Eve geleli bir haftadan fazla olmuştu sanırım. Bilmiyorum. Ne zamanı, ne günleri tutamıyordum hafızamda.. Bıraksalar ömrümce uyurdum bu yatakta. Keşke bıraksalardı..
Kerem'in yüzüne bakamıyordum. Kendi yüzüme bile bakamıyordum. Ufak tefek birkaç ihtiyacım dışında çıkmıyordum yataktan. Yemek yemek, konuşmak, gülümsemek yeteneklerim arasından silinmiş gibiydi. Bu ben değildim. Bu bensizliğimdi.

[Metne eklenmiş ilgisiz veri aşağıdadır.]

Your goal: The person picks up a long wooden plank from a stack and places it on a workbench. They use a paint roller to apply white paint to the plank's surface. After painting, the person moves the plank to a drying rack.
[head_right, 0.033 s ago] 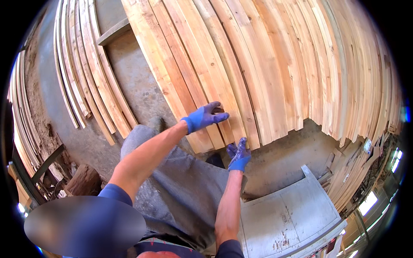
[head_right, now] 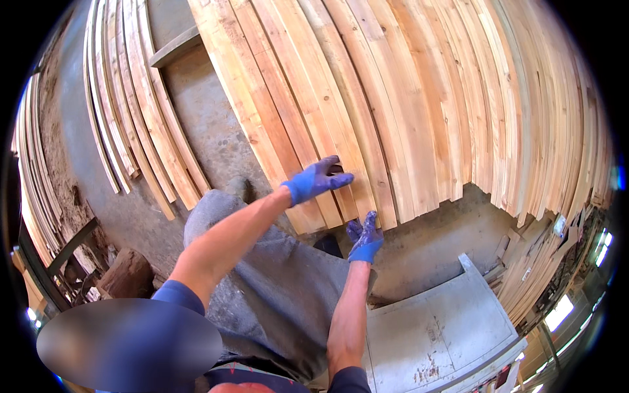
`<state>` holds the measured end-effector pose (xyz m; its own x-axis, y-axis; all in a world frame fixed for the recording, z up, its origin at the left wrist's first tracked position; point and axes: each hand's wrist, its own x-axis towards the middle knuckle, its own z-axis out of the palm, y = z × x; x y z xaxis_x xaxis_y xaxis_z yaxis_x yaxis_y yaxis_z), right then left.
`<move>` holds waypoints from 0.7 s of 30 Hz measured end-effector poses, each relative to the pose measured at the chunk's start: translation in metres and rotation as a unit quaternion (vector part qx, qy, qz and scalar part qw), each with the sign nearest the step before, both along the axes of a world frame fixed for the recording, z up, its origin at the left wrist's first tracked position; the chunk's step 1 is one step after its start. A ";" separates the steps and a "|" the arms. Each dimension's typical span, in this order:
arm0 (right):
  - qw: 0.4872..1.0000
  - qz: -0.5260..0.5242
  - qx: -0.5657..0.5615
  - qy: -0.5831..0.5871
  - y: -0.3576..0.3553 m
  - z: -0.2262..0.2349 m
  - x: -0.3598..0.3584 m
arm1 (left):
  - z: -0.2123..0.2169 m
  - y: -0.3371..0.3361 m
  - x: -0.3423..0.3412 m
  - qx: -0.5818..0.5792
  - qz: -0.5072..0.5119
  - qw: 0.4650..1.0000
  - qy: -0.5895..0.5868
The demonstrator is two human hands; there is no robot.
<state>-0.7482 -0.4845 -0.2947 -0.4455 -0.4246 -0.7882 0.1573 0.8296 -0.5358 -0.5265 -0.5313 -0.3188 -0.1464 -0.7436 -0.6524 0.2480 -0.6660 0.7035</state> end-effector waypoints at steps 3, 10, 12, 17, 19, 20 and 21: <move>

"Masal.. Konuş artık bizimle n'olur güzelim.." dedi Kerem yanıma oturup saçlarımı okşarken.
"Peri'yi getirsek düzelir belki Kerem. Bir deneseydik." dedi Ali.
"Peri onu bu halde görsün istemiyorum Ali."

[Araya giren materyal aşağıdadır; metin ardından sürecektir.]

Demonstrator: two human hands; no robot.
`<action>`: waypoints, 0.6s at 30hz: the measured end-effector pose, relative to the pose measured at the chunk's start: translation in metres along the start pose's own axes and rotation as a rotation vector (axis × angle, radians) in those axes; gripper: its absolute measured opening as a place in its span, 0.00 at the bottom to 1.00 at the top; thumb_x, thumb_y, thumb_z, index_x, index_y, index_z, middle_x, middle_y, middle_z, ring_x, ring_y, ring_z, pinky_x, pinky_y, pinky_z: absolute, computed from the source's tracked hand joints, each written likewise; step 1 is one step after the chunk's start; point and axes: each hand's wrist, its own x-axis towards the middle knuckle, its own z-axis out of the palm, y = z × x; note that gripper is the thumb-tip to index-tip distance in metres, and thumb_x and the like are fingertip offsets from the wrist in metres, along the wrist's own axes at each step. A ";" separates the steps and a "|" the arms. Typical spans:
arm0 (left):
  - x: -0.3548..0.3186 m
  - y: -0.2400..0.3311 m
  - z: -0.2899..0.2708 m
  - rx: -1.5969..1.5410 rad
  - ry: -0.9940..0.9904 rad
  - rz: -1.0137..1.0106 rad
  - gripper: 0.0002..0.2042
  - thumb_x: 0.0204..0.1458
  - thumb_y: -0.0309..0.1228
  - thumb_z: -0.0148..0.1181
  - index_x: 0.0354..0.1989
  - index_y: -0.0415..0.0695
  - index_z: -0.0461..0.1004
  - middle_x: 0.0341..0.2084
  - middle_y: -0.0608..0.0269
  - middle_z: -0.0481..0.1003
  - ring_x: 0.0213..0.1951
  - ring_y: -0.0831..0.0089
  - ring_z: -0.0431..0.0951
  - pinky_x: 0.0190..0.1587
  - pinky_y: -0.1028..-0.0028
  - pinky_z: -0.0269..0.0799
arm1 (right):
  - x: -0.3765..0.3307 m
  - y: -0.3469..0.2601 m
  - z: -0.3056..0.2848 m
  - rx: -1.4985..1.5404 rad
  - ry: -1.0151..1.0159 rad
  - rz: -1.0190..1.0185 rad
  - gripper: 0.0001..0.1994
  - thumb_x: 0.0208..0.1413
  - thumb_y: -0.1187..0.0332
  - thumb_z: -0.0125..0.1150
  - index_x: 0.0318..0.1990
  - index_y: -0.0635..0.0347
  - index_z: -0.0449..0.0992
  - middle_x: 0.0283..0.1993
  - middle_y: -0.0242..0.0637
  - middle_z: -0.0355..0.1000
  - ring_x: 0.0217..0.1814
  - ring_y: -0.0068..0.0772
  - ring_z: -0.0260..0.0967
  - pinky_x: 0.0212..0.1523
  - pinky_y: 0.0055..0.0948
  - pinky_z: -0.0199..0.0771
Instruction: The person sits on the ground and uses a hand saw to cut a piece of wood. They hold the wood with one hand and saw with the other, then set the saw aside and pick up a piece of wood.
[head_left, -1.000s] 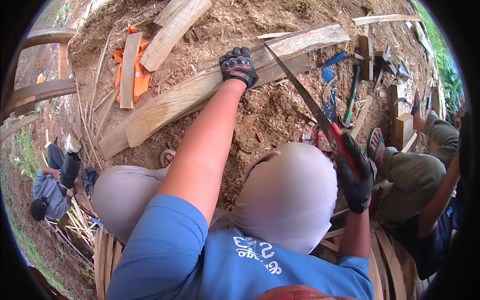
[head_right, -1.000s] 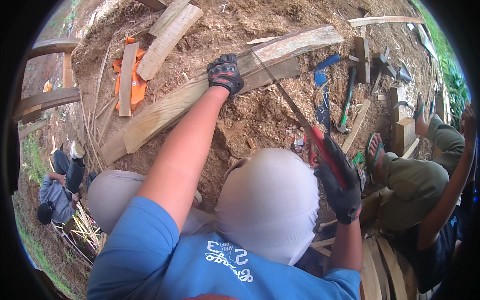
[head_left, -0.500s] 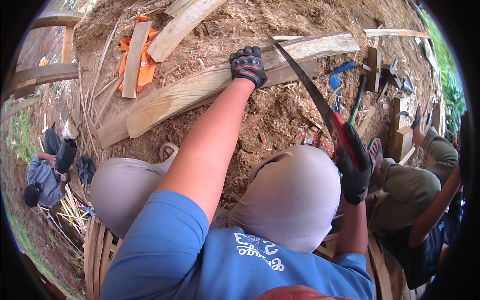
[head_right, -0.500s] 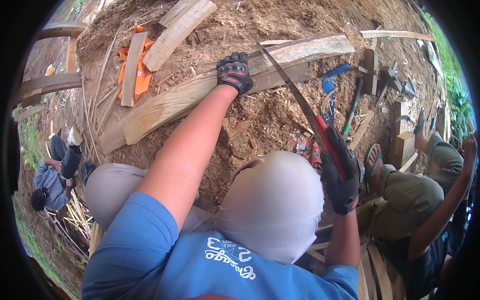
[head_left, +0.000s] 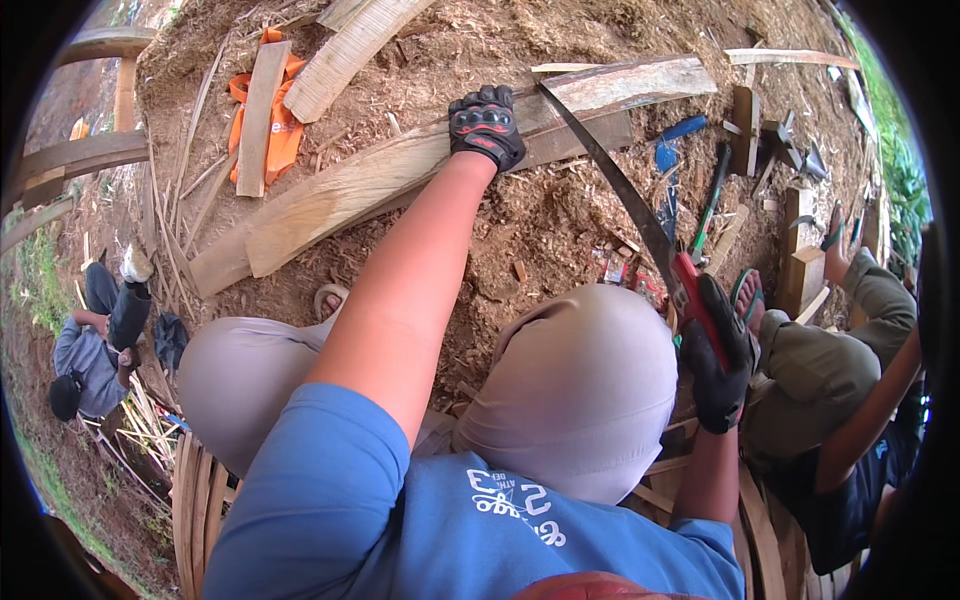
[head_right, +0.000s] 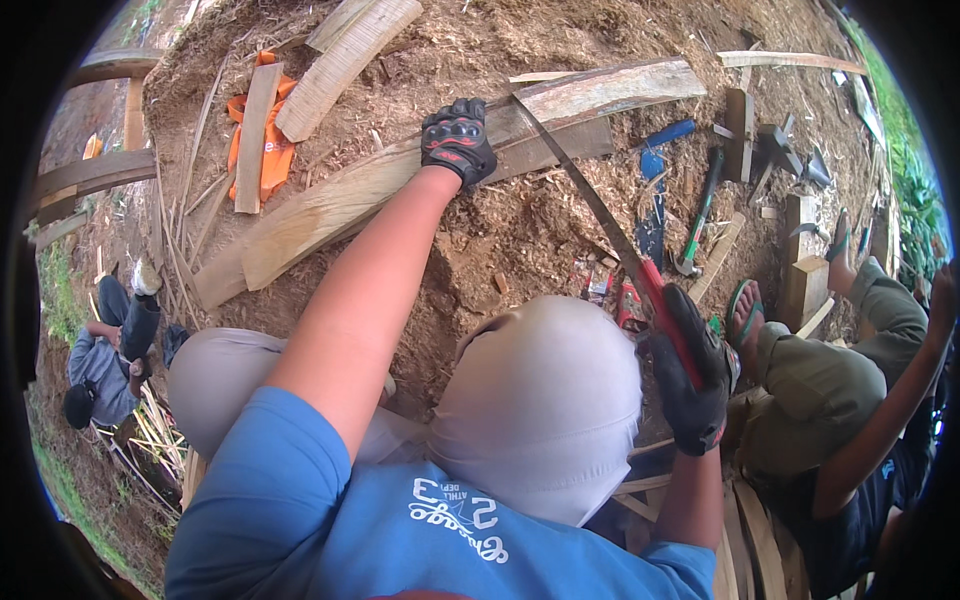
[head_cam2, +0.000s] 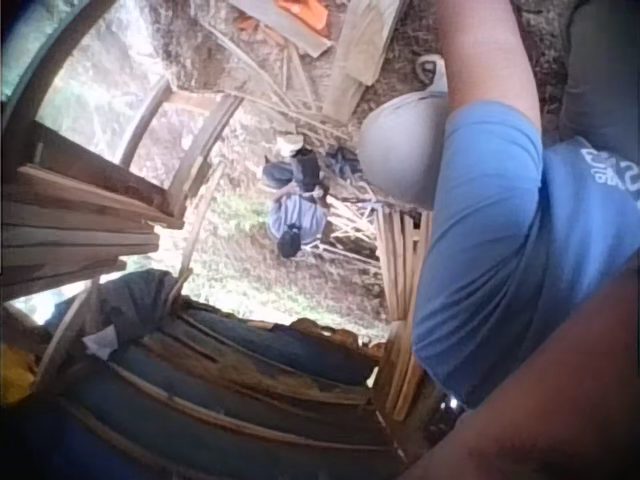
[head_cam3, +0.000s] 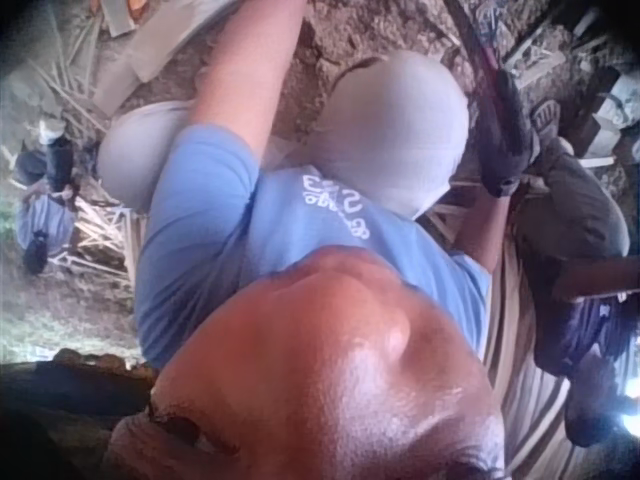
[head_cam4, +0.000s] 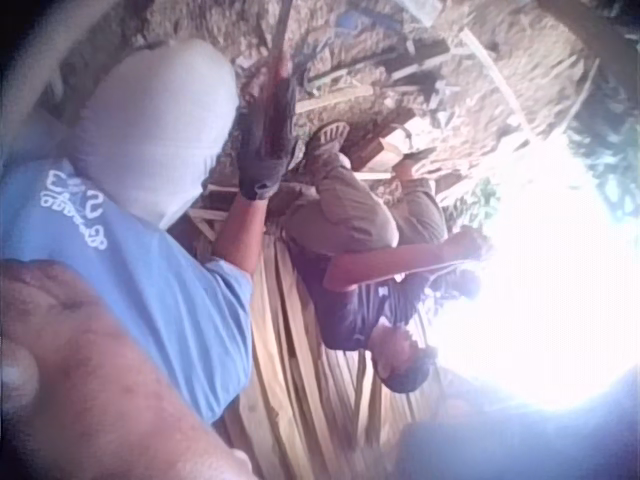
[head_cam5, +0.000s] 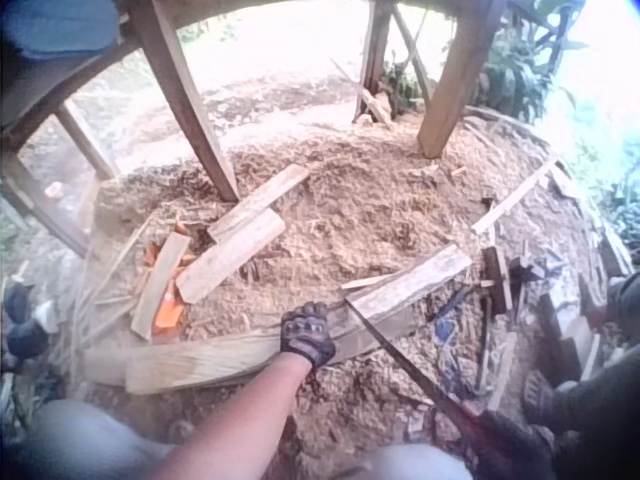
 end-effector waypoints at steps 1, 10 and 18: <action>0.001 -0.001 0.001 0.001 0.001 0.001 0.33 0.55 0.39 0.59 0.71 0.44 0.66 0.66 0.51 0.70 0.70 0.55 0.70 0.72 0.55 0.63 | -0.003 -0.001 -0.001 0.016 -0.006 0.019 0.25 0.64 0.77 0.64 0.70 0.65 0.75 0.70 0.48 0.76 0.70 0.38 0.74 0.70 0.38 0.71; 0.000 -0.003 0.004 -0.071 0.046 0.019 0.29 0.53 0.35 0.59 0.66 0.44 0.69 0.62 0.49 0.72 0.67 0.53 0.72 0.70 0.54 0.65 | 0.022 -0.023 0.003 -0.101 -0.016 -0.097 0.26 0.64 0.77 0.65 0.70 0.64 0.75 0.70 0.48 0.76 0.71 0.37 0.73 0.72 0.37 0.69; 0.005 -0.013 0.015 -0.093 0.126 0.085 0.29 0.51 0.34 0.60 0.64 0.43 0.70 0.59 0.49 0.74 0.65 0.52 0.74 0.69 0.54 0.66 | 0.120 -0.037 0.080 0.207 -0.008 0.053 0.23 0.67 0.73 0.63 0.70 0.62 0.75 0.68 0.48 0.78 0.70 0.36 0.75 0.70 0.34 0.71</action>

"Ne yapacağız peki? Hiçbirimizle konuşmuyor, hareket etmiyor, gösterdiği tek yaşam belirtisi ağlamak. Hiçbir şey olmasa bile açlıktan ölecek. Bana kalırsa uyumuyor bile, uyuduğunu düşündüğümüz her an aslında açlıktan bayılıyor." dedi Ali stresle.
Öyle miydi? Olabilirdi.. Önemli de değildi zaten. Artık korumam gereken bir can yoktu içimde. Dönüşmeyi asla istemediğim o kişi olmuştum ben.
"Tamam ama ya onu gördüğünde daha kötü olursa?" dedi Kerem kafası karışmış gibi.
"Bundan daha kötüsü olmaz, inan bana." dedi Ali elini Kerem'in omzuna atıp sıkarak.
Gözlerimi kapatıp bir kez daha anlamsız suları akıttım yüreğimden yastığıma. Benim için uğraşsınlar istemiyordum artık. Neden çabalıyorlardı?
"Anne?" dedi tiz bir ses.. Ve onun sesiyle; açılmayı bir borç bildi sanki gözlerim.
Hüzünlü maviler, sulanmaktan mı yoksa içimdeki karanlıktan mı solmaya yüz tuttuğu bilinmeyen çimenlerime çarptığında, kalbimin dudağı yukarı kıvrılır gibi olmuştu. Neydi adı? Tebessüm mü?
"Seni çok özledim." dedi Peri buruk bir gülüşle. Ağlayacak mıydı? Lütfen ağlamasındı..
"Ben de yanında yatabilir miyim?" dedi bu kez de. 'Olmaz' desem o da gider miydi? O da giderse benden geriye ne kalırdı?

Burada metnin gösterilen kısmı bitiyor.